_Task description_. Copy nothing but the lines below running from the line containing "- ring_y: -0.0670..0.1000" through the line containing "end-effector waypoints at", both end lines included.

[Stored data]
----

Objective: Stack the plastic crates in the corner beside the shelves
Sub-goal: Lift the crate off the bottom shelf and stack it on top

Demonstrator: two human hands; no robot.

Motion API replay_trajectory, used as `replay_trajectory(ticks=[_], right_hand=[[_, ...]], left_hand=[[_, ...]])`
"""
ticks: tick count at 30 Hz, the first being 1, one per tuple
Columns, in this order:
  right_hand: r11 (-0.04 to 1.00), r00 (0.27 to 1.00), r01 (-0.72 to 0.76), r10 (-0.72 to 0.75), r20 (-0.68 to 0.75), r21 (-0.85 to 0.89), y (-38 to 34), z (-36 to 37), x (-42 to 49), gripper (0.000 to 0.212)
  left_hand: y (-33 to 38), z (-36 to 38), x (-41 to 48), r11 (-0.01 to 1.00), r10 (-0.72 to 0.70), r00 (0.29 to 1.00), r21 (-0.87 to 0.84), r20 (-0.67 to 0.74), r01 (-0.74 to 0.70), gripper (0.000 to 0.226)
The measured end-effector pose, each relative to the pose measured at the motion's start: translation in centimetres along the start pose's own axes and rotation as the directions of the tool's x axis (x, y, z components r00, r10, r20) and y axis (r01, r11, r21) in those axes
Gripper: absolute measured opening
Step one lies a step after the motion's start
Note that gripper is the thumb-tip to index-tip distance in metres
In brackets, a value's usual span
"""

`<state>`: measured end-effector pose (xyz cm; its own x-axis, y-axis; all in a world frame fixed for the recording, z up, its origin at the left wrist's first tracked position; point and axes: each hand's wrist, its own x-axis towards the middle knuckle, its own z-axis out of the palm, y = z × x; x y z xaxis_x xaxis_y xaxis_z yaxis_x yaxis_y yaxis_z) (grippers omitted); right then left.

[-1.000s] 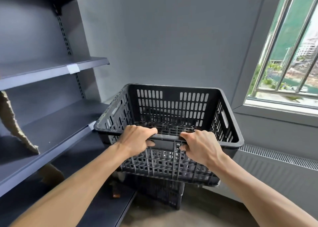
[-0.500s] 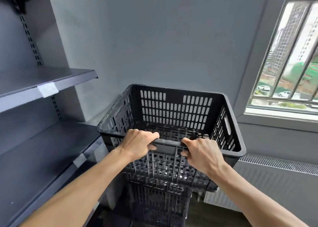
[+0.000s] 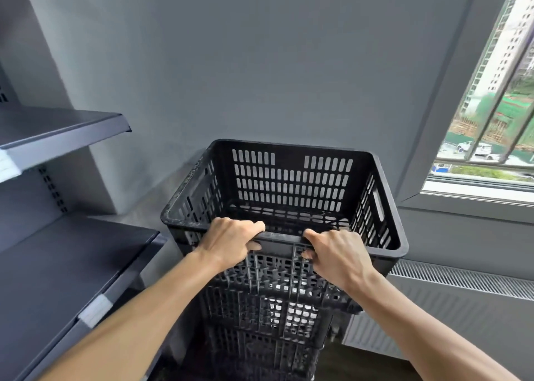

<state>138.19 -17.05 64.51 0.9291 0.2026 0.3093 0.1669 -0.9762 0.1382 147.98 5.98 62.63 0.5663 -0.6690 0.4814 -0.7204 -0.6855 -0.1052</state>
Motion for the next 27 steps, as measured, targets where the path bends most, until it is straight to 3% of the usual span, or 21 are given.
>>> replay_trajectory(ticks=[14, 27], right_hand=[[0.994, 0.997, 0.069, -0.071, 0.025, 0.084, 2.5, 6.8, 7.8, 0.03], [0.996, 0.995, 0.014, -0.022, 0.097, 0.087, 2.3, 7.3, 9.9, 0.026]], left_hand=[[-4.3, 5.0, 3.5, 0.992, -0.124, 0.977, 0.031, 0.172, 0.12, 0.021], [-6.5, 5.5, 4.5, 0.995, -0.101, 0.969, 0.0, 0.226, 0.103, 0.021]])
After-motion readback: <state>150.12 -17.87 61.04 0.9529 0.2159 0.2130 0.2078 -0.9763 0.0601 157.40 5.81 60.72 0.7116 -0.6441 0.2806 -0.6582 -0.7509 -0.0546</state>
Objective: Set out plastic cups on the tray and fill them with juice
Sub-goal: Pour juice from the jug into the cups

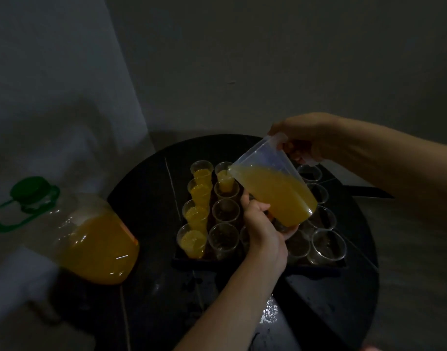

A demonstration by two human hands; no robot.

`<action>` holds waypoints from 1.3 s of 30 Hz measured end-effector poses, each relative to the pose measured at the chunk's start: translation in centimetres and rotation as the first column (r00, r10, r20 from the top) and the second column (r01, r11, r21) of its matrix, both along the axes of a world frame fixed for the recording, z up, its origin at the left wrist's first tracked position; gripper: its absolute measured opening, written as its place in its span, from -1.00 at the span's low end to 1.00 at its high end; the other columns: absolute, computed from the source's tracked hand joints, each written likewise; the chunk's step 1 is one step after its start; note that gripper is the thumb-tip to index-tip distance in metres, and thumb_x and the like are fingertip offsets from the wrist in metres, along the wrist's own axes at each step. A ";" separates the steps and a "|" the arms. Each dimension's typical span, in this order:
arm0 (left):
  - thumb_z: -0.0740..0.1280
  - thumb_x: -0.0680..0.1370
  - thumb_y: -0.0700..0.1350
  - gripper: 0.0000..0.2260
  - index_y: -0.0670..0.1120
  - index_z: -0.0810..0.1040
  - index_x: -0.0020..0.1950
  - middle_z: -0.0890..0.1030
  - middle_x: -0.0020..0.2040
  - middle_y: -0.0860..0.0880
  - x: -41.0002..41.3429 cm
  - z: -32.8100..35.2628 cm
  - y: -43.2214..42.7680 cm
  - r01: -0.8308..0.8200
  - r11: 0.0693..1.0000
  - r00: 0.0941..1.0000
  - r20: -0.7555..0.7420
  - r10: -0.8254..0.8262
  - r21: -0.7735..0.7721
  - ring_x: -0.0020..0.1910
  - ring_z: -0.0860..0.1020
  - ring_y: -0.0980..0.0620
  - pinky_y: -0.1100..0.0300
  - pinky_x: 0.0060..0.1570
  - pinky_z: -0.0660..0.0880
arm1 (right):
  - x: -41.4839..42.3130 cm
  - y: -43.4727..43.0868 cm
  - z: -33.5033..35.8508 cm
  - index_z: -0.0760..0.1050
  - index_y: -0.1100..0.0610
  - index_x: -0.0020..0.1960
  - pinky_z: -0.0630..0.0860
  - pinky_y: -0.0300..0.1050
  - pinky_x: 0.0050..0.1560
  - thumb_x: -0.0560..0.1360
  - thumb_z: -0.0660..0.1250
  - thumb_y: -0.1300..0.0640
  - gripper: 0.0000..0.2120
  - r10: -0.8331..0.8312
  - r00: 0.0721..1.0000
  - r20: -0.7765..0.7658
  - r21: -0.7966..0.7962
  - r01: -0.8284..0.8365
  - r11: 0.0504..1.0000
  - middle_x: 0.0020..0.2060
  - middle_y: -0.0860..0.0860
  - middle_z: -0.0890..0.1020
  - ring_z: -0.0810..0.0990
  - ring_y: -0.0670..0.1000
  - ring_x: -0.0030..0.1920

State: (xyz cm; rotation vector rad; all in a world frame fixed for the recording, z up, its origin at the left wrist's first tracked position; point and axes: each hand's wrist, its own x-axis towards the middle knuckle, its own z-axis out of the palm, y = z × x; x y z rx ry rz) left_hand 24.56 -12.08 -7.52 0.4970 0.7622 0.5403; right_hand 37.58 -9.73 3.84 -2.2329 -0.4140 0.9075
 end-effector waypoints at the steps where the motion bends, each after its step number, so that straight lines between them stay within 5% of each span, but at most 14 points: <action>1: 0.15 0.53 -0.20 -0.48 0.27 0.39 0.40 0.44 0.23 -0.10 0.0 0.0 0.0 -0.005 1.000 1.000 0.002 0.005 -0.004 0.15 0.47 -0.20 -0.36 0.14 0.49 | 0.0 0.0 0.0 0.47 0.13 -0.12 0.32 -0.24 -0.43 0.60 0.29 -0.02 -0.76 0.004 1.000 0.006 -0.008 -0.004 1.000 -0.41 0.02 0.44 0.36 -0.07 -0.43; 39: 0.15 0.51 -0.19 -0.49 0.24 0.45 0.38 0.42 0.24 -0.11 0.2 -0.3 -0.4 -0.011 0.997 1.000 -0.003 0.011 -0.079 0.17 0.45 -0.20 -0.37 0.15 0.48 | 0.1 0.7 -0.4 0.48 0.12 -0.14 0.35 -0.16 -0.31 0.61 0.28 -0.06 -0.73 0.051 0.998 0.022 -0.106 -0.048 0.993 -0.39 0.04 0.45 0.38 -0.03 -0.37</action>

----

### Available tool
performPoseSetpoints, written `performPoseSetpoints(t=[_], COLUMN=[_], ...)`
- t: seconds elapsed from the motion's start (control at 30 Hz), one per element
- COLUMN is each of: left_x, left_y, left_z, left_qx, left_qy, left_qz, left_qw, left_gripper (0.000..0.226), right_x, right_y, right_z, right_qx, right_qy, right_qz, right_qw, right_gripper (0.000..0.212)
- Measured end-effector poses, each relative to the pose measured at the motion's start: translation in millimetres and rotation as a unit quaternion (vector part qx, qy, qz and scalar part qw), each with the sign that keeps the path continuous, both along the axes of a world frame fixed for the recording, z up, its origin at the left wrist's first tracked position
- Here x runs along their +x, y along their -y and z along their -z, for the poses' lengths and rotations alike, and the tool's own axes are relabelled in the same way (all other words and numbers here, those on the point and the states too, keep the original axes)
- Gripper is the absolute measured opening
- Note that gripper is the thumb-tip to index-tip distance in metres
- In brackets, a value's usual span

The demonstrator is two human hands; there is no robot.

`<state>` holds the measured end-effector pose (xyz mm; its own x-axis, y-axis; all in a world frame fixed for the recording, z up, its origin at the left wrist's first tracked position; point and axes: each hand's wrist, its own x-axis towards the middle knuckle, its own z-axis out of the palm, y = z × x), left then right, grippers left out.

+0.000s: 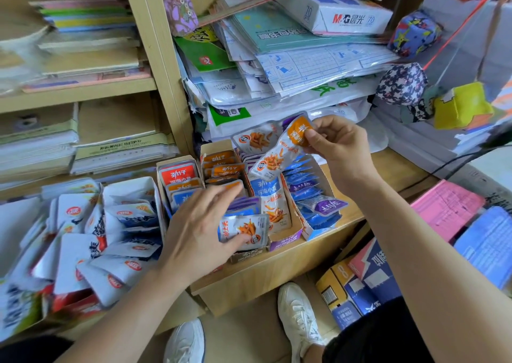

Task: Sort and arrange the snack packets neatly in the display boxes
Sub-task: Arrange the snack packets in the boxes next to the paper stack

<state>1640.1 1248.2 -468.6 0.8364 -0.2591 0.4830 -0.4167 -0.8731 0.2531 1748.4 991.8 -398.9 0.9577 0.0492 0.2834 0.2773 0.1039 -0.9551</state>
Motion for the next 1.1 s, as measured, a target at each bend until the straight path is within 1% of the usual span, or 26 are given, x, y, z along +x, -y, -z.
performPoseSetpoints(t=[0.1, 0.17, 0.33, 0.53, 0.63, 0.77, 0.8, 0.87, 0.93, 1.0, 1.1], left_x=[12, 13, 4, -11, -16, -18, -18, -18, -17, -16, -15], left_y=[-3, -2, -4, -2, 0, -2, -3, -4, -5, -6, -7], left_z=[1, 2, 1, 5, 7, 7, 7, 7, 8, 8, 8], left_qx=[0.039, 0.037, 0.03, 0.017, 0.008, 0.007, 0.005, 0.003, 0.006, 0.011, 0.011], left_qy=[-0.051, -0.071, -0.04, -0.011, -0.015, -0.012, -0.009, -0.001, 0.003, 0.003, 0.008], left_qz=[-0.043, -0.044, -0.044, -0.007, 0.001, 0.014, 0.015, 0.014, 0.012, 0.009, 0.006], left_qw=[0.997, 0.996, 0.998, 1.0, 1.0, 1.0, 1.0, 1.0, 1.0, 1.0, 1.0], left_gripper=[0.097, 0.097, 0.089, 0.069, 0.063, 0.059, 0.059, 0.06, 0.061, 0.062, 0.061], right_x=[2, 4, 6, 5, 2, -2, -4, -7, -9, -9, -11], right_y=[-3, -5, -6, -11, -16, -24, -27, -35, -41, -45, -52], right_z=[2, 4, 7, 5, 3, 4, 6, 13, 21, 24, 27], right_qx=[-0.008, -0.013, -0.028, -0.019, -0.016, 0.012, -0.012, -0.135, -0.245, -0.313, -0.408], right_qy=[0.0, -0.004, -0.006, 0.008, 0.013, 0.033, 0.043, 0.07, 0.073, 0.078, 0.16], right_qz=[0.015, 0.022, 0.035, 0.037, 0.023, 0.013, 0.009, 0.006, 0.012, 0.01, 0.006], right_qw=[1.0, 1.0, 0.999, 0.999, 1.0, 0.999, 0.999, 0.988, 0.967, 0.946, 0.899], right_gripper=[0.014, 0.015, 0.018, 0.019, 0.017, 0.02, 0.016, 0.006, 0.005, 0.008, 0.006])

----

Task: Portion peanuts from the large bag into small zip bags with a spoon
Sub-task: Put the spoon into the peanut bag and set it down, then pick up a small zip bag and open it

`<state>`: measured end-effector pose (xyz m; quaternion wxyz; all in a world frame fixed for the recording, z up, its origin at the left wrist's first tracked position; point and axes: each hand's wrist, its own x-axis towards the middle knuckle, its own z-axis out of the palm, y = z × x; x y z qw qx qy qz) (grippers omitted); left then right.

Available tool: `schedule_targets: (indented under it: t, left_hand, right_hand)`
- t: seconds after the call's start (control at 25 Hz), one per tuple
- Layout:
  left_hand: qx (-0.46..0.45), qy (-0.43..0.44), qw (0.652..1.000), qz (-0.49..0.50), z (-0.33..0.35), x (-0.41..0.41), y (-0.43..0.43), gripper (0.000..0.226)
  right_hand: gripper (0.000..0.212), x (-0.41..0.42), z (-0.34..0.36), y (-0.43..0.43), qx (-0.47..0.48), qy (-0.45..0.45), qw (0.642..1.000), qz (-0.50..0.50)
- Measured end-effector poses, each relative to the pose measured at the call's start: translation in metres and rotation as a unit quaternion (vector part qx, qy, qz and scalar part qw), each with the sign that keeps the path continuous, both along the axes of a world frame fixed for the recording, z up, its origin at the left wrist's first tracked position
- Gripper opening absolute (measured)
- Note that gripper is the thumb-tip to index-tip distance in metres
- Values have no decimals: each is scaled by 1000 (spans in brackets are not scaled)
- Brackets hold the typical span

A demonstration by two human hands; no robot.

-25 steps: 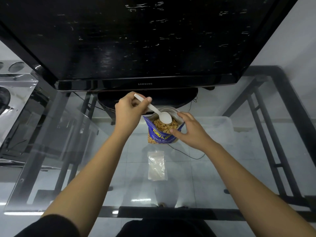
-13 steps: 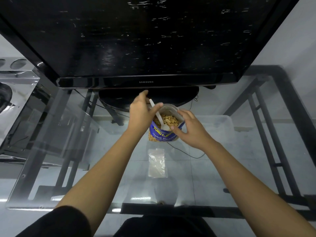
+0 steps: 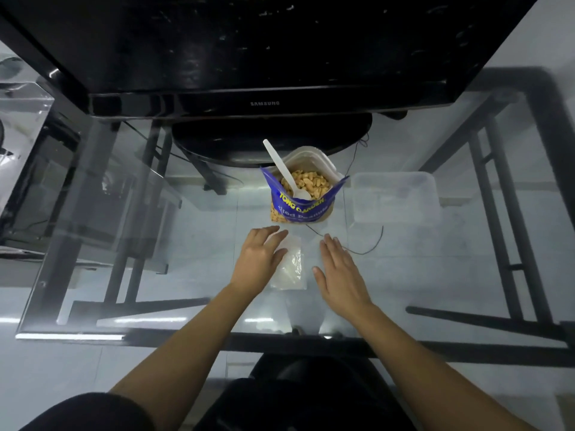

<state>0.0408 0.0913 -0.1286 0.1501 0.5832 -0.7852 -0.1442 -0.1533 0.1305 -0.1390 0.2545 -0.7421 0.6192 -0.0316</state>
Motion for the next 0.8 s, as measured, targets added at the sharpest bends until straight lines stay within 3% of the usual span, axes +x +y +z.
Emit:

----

_Exercise output_.
  - ring_y: -0.0670..0.1000
  - ring_x: -0.0030..0.1920

State: (xyz cm; rotation vector rad; all in a world frame fixed for the recording, z up, its origin at the left wrist's first tracked position; point and axes: each hand's wrist, its own x-axis towards the middle knuckle, its own z-axis out of the palm, y = z × x; x y z rx ry rz) left_hand 24.56 -12.08 -7.52 0.4970 0.7622 0.5403; right_hand 37.58 -9.73 3.84 -2.2329 -0.4140 0.9075
 end-effector waypoints at the steps where the motion bends, each after its step number, so that straight lines between them stay within 5% of each span, but at most 14 points: <action>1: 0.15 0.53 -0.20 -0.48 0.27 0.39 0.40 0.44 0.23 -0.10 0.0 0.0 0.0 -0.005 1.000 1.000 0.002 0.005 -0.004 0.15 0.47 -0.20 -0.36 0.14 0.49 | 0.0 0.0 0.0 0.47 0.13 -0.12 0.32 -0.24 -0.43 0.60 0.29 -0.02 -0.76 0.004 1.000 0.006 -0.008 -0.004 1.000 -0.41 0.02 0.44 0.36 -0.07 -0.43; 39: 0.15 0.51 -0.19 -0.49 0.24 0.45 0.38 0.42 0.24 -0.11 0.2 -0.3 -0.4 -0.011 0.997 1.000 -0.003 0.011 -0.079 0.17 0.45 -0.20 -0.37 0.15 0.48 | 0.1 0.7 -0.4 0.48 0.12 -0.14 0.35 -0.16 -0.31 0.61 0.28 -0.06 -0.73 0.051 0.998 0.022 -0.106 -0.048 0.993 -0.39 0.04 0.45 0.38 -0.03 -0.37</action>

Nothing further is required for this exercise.